Python edition of RumbleDB, a JSONiq engine
Project description
RumbleDB for Python
by Abishek Ramdas and Ghislain Fourny
This is the Python edition of RumbleDB, which brings JSONiq to the world of Spark and DataFrames. JSONiq is a language considerably more powerful than SQL as it can process messy, heterogeneous datasets, from kilobytes to Petabytes, with very little coding effort.
The Python edition of RumbleDB is currently only a prototype (alpha) and probably unstable. We welcome bug reports.
About RumbleDB
RumbleDB is a JSONiq engine that works both with very small amounts of data and very large amounts of data. It works with JSON, CSV, text, Parquet, etc (and soon XML). It works on your laptop as well as on any Spark cluster (AWS, company clusters, etc).
It automatically detects and switches between execution modes in a way transparent to the user, bringing the convenience of data independence to the world of messy data.
It is an academic project, natively in Java, carried out at ETH Zurich by many students over more than 8 years: Stefan Irimescu, Renato Marroquin, Rodrigo Bruno, Falko Noé, Ioana Stefan, Andrea Rinaldi, Stevan Mihajlovic, Mario Arduini, Can Berker Çıkış, Elwin Stephan, David Dao, Zirun Wang, Ingo Müller, Dan-Ovidiu Graur, Thomas Zhou, Olivier Goerens, Alexandru Meterez, Pierre Motard, Remo Röthlisberger, Dominik Bruggisser, David Loughlin, David Buzatu, Marco Schöb, Maciej Byczko, Matteo Agnoletto, Dwij Dixit.
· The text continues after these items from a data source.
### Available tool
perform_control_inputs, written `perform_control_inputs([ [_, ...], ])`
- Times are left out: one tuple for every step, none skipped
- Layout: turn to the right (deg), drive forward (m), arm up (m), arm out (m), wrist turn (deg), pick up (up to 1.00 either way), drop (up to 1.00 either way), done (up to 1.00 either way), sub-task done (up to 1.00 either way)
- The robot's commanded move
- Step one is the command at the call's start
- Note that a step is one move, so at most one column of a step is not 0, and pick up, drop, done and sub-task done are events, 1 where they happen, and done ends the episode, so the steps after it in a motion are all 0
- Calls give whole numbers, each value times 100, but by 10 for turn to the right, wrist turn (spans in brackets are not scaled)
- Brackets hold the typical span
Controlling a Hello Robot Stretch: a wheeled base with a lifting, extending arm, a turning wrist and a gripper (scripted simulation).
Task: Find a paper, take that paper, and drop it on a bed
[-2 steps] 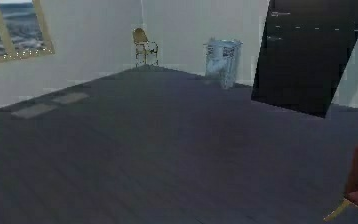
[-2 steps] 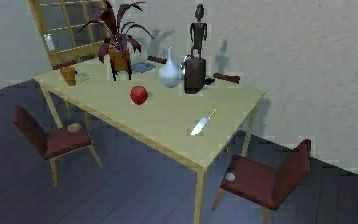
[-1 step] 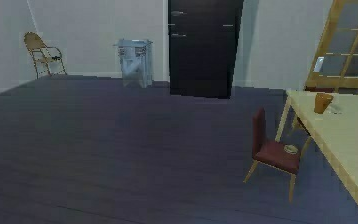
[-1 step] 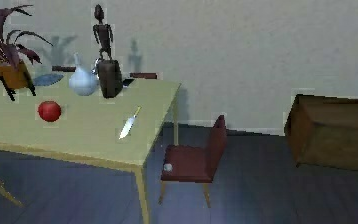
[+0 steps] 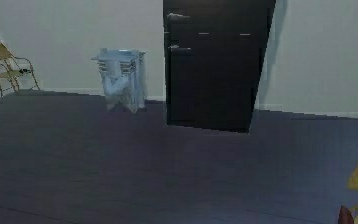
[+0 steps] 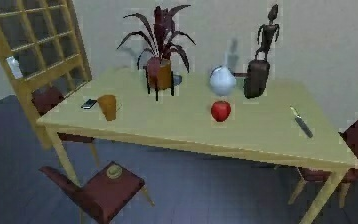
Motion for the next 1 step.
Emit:
perform_control_inputs([
  [90, 0, 0, 0, 0, 0, 0, 0, 0],
])
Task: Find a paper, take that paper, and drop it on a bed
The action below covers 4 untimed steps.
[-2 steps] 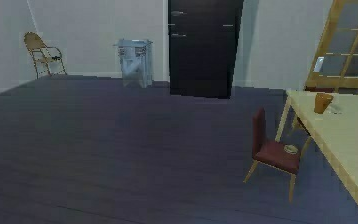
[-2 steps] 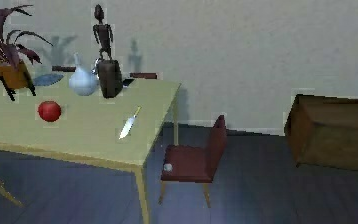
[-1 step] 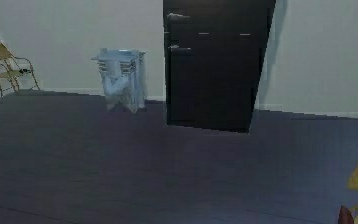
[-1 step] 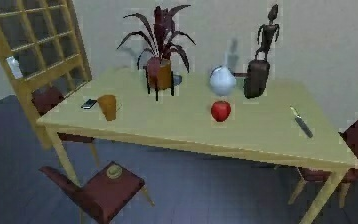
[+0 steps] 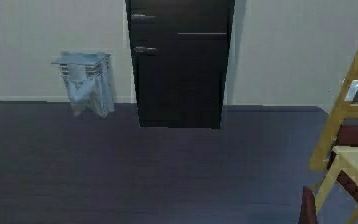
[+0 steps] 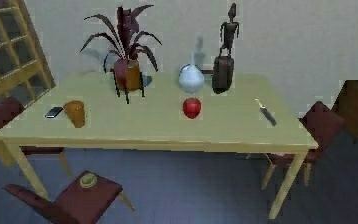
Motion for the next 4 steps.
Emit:
perform_control_inputs([
  [0, 10, 0, 0, 0, 0, 0, 0, 0],
  [60, 0, 0, 0, 0, 0, 0, 0, 0],
  [0, 75, 0, 0, 0, 0, 0, 0, 0],
  [330, 0, 0, 0, 0, 0, 0, 0, 0],
])
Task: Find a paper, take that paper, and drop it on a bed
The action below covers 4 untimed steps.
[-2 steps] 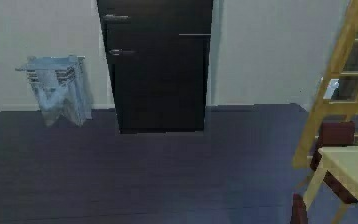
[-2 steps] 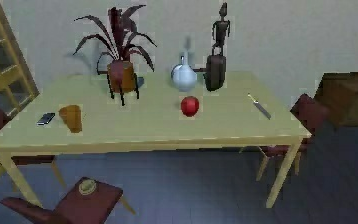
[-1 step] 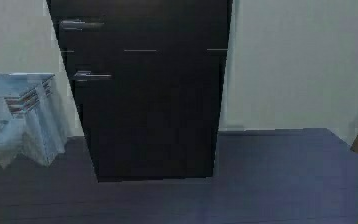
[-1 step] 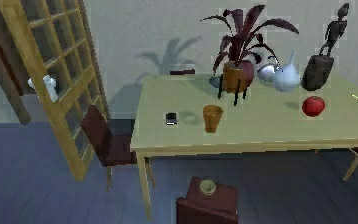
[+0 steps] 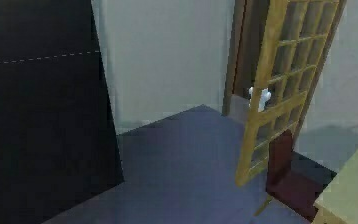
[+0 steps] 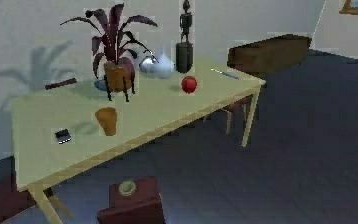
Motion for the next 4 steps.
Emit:
perform_control_inputs([
  [0, 100, 0, 0, 0, 0, 0, 0, 0],
  [90, 0, 0, 0, 0, 0, 0, 0, 0],
  [0, 10, 0, 0, 0, 0, 0, 0, 0],
  [0, 45, 0, 0, 0, 0, 0, 0, 0],
])
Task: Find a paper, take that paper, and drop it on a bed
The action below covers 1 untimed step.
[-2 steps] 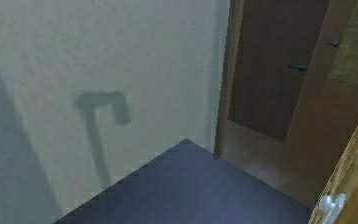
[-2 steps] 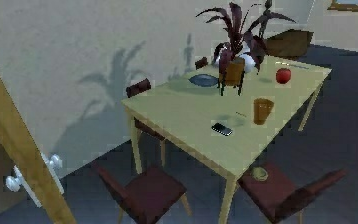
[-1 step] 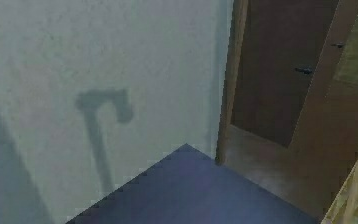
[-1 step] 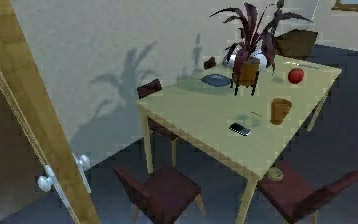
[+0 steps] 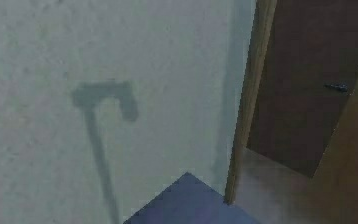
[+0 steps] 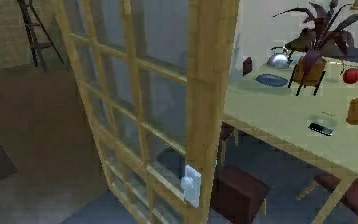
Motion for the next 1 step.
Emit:
perform_control_inputs([
  [450, 0, 0, 0, 0, 0, 0, 0, 0],
])
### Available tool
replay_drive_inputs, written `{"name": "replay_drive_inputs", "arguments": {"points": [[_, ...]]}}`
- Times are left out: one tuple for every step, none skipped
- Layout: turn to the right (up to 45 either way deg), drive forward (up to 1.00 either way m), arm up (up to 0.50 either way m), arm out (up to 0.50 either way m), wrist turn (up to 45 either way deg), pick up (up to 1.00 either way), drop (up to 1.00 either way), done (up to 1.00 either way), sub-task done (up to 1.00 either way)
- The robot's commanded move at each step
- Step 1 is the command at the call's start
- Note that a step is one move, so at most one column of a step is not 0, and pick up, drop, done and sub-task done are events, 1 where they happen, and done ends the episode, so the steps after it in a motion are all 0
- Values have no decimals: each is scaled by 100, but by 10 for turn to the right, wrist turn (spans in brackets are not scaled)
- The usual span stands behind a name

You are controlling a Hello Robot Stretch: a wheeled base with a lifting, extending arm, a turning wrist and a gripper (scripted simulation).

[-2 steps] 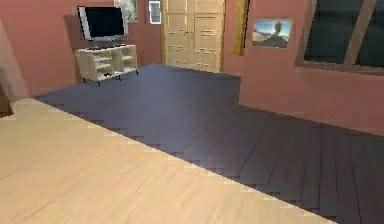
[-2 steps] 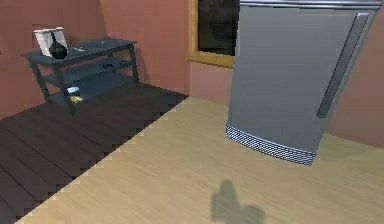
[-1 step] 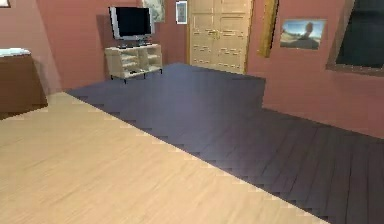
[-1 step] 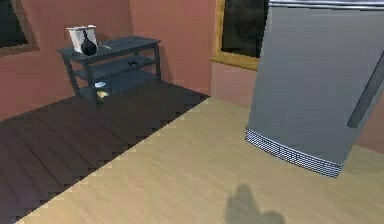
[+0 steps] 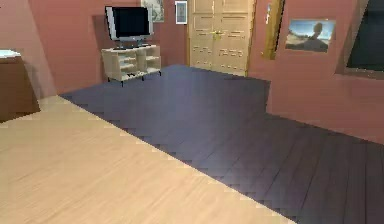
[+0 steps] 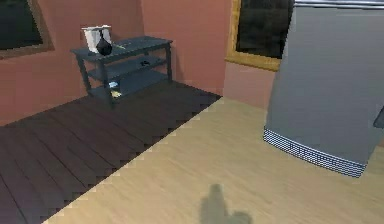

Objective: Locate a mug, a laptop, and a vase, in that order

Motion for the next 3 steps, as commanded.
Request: {"name": "replay_drive_inputs", "arguments": {"points": [[-450,0,0,0,0,0,0,0,0],[-60,0,0,0,0,0,0,0,0],[0,100,0,0,0,0,0,0,0]]}}
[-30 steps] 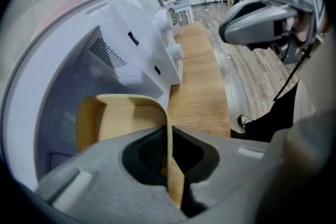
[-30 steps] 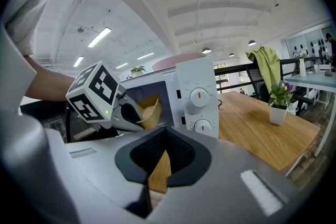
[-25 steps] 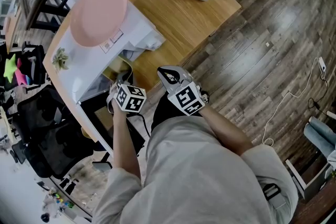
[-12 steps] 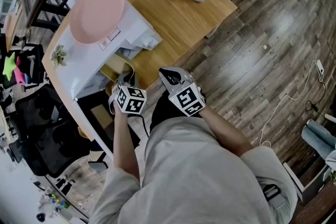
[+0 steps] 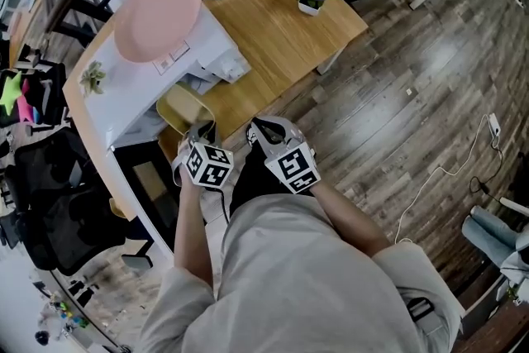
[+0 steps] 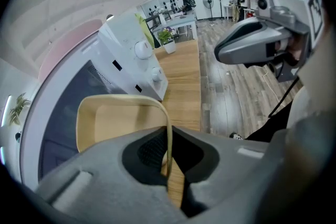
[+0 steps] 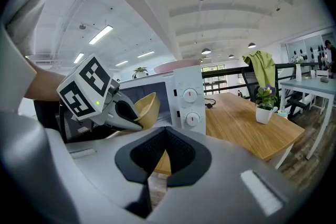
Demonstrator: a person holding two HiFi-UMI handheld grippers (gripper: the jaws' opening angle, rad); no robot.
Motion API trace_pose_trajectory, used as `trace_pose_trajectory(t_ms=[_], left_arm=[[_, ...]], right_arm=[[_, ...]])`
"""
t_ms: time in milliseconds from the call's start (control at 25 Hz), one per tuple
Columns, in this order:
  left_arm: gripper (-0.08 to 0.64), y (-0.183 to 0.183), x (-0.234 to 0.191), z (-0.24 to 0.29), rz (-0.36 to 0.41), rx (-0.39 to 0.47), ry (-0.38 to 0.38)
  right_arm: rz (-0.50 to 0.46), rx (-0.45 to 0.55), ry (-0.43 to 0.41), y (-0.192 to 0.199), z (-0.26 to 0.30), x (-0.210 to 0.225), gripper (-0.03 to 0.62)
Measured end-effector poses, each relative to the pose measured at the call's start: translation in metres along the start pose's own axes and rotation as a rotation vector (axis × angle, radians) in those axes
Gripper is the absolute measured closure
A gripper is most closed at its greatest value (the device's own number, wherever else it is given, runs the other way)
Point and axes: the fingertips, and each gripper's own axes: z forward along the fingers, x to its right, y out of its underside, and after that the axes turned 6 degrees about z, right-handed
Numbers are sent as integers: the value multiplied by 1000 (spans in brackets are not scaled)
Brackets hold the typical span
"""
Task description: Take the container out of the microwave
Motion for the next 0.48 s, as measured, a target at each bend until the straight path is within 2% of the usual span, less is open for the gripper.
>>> trace_pose_trajectory(t_ms=[480], left_arm=[[552, -7, 28, -17, -1, 25, -4]], right_arm=[[-30, -8, -16, 7, -22, -12, 581]])
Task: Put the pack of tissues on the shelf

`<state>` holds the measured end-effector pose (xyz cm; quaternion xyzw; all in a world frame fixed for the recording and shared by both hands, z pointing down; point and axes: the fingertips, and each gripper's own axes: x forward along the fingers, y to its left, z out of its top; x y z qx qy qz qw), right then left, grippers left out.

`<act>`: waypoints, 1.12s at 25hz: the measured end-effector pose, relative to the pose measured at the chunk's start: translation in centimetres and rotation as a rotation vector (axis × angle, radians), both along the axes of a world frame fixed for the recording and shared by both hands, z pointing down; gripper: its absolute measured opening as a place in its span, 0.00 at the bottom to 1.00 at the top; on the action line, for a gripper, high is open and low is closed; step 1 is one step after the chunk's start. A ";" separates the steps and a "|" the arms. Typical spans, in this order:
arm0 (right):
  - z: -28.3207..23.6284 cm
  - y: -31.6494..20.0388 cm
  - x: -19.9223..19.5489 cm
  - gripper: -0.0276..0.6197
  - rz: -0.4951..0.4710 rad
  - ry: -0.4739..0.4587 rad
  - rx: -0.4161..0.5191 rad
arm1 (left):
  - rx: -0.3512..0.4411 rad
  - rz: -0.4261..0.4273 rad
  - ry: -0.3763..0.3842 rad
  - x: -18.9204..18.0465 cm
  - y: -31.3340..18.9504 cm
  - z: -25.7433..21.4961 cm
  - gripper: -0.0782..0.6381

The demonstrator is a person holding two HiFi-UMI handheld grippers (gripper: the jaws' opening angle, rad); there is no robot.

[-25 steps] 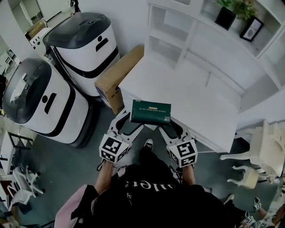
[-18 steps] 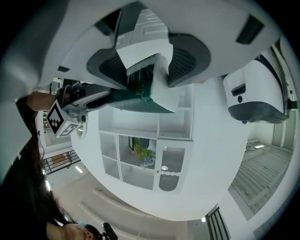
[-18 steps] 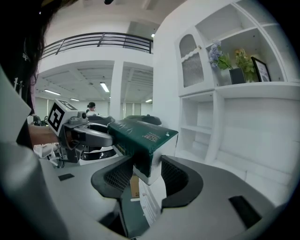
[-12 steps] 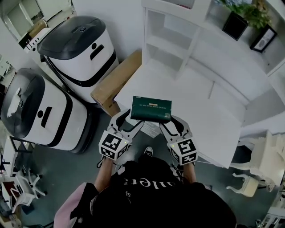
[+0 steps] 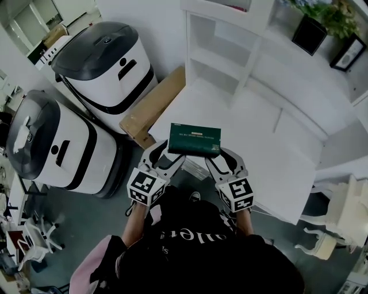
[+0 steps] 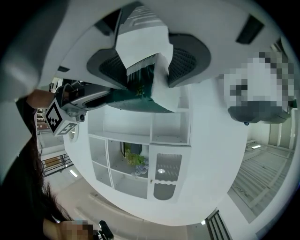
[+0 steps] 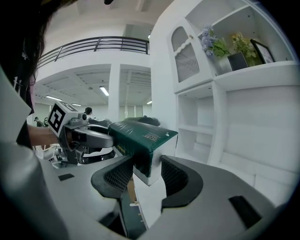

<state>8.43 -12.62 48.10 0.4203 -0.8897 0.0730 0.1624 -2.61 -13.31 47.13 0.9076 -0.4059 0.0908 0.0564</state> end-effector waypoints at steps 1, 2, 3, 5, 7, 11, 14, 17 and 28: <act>0.0 -0.2 0.2 0.36 0.002 -0.002 0.002 | 0.000 0.002 0.000 0.2 -0.2 0.0 0.51; -0.1 -0.4 0.4 0.36 0.006 -0.003 0.003 | 0.000 0.005 -0.001 0.4 -0.4 -0.1 0.51; -0.1 -0.5 0.6 0.36 0.011 -0.004 0.003 | 0.000 0.010 -0.002 0.6 -0.6 -0.1 0.51; -0.1 -0.9 1.0 0.36 0.021 -0.004 0.003 | -0.003 0.022 -0.001 1.0 -1.2 0.0 0.51; -0.2 -1.5 1.3 0.36 0.035 -0.001 0.006 | -0.007 0.034 0.004 1.3 -2.0 0.0 0.51; -0.6 -3.4 2.0 0.36 0.068 0.003 0.013 | -0.008 0.062 0.006 2.1 -4.1 -0.3 0.51; -0.7 -4.9 2.2 0.36 0.089 0.000 0.015 | 0.003 0.087 -0.001 2.3 -5.9 -0.6 0.51; -1.0 -6.7 2.0 0.36 0.114 0.005 0.018 | 0.004 0.111 0.003 2.2 -7.9 -0.7 0.51; -2.9 -14.4 1.5 0.36 0.231 0.030 0.053 | 0.039 0.234 0.017 2.0 -16.9 -2.3 0.51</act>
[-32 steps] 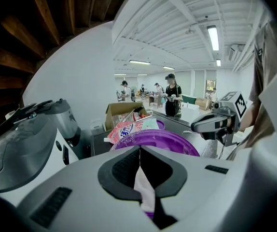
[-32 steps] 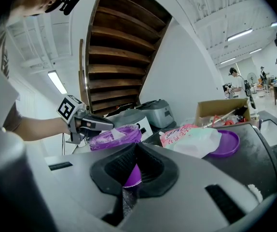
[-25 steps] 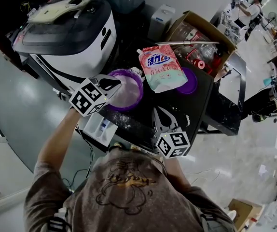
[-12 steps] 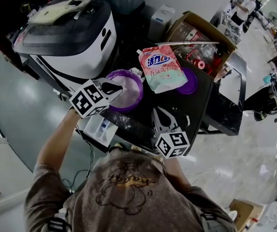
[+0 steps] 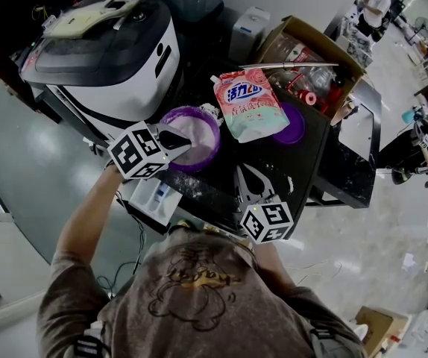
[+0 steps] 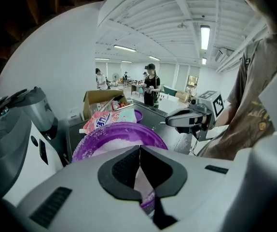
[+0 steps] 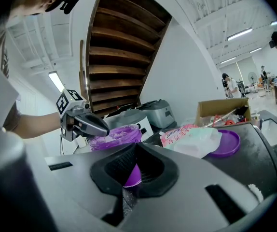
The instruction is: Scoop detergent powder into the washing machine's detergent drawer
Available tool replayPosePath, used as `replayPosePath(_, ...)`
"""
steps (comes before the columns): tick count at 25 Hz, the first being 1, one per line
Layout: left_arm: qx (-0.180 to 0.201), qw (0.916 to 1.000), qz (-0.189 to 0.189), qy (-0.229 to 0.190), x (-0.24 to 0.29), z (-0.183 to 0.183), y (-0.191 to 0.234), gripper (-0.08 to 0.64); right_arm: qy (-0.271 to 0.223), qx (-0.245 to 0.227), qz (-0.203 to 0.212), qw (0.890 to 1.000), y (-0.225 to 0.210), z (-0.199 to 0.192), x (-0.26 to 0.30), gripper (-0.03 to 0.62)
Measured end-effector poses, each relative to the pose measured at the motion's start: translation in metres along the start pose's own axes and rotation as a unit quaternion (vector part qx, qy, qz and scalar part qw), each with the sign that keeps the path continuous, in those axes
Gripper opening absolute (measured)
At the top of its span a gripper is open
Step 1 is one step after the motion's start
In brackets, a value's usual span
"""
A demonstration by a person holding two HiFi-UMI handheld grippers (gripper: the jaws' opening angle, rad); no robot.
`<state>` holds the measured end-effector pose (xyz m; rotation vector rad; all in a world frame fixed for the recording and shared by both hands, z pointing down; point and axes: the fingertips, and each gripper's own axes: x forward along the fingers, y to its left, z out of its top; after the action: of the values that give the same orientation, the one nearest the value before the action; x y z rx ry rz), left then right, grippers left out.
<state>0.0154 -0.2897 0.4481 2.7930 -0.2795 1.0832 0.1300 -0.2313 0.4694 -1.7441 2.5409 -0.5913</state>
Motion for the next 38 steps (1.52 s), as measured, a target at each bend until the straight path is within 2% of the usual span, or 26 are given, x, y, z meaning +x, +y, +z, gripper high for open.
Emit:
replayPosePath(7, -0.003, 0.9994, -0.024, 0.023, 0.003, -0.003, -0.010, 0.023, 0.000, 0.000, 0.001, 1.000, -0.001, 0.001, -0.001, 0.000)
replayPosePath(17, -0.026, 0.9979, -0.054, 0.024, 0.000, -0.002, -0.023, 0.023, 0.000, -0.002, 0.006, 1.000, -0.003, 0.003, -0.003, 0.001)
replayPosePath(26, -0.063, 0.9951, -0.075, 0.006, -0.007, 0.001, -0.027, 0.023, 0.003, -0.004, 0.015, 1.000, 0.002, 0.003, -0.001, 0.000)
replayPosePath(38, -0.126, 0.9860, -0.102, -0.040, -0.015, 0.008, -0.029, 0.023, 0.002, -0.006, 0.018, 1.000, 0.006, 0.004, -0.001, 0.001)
It is free and open source, under an Apache 2.0 license, which can also be used commercially (but on an as-is basis with no guarantee).
High-level information on the library
A RumbleSession is a wrapper around a SparkSession that additionally makes sure the RumbleDB environment is in scope.
JSONiq queries are invoked with rumble.jsoniq() in a way similar to the way Spark SQL queries are invoked with spark.sql().
Any number of Python DataFrames can be attached to external JSONiq variables used in the query. It will later also be possible to read tables registered in the Hive metastore, similar to spark.sql(). Alternatively, the JSONiq query can also read many files of many different formats from many places (local drive, HTTP, S3, HDFS, ...) directly with simple builtin function calls such as json-lines(), text-file(), parquet-file(), csv-file(), etc. See RumbleDB's documentation.
The resulting sequence of items can be retrieved as DataFrame, as an RDD, as a Python list, or with a streaming iteration over the items.
The individual items can be processed using the RumbleDB Item API.
Alternatively, it is possible to directly get a Python list of JSON values, or a streaming iteration of JSON values. This is a convenience that makes it unnecessary to use the Item API, especially for a first-time user.
It is also possible to write the sequence of items to the local disk, to HDFS, to S3, etc in a way similar to how DataFrames are written back by Spark.
The design goal is that it should be possible to chain DataFrames between JSONiq and Spark SQL queries seamlessly. For example, JSONiq can be used to clean up very messy data and turn it into a clean DataFrame, which can then be processed with Spark SQL, spark.ml, etc.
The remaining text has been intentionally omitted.